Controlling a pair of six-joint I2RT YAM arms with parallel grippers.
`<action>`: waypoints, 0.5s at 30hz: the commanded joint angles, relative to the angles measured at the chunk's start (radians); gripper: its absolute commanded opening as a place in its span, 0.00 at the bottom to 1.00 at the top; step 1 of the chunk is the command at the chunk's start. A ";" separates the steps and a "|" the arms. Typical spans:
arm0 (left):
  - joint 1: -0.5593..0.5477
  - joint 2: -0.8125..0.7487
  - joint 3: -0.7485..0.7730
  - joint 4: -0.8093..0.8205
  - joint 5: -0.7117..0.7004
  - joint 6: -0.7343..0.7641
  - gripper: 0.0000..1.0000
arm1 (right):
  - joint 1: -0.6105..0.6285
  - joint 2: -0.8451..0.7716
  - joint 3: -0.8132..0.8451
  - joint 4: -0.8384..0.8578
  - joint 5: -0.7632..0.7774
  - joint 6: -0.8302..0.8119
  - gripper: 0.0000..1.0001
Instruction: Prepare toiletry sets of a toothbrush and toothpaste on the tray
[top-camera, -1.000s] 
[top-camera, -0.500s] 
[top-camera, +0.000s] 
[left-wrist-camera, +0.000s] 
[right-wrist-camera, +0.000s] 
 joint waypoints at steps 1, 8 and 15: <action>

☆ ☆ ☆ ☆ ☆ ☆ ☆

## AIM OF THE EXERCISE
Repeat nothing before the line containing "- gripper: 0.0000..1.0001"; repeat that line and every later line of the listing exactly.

## RESPONSE BELOW
  - gripper: 0.0000..1.0001
Instruction: Prepare toiletry sets of a toothbrush and toothpaste on the tray
[top-camera, -1.000s] 
[top-camera, -0.500s] 
[top-camera, +0.000s] 
[left-wrist-camera, +0.000s] 
[right-wrist-camera, +0.000s] 
 joint waypoints at steps 1, 8 and 15: <action>

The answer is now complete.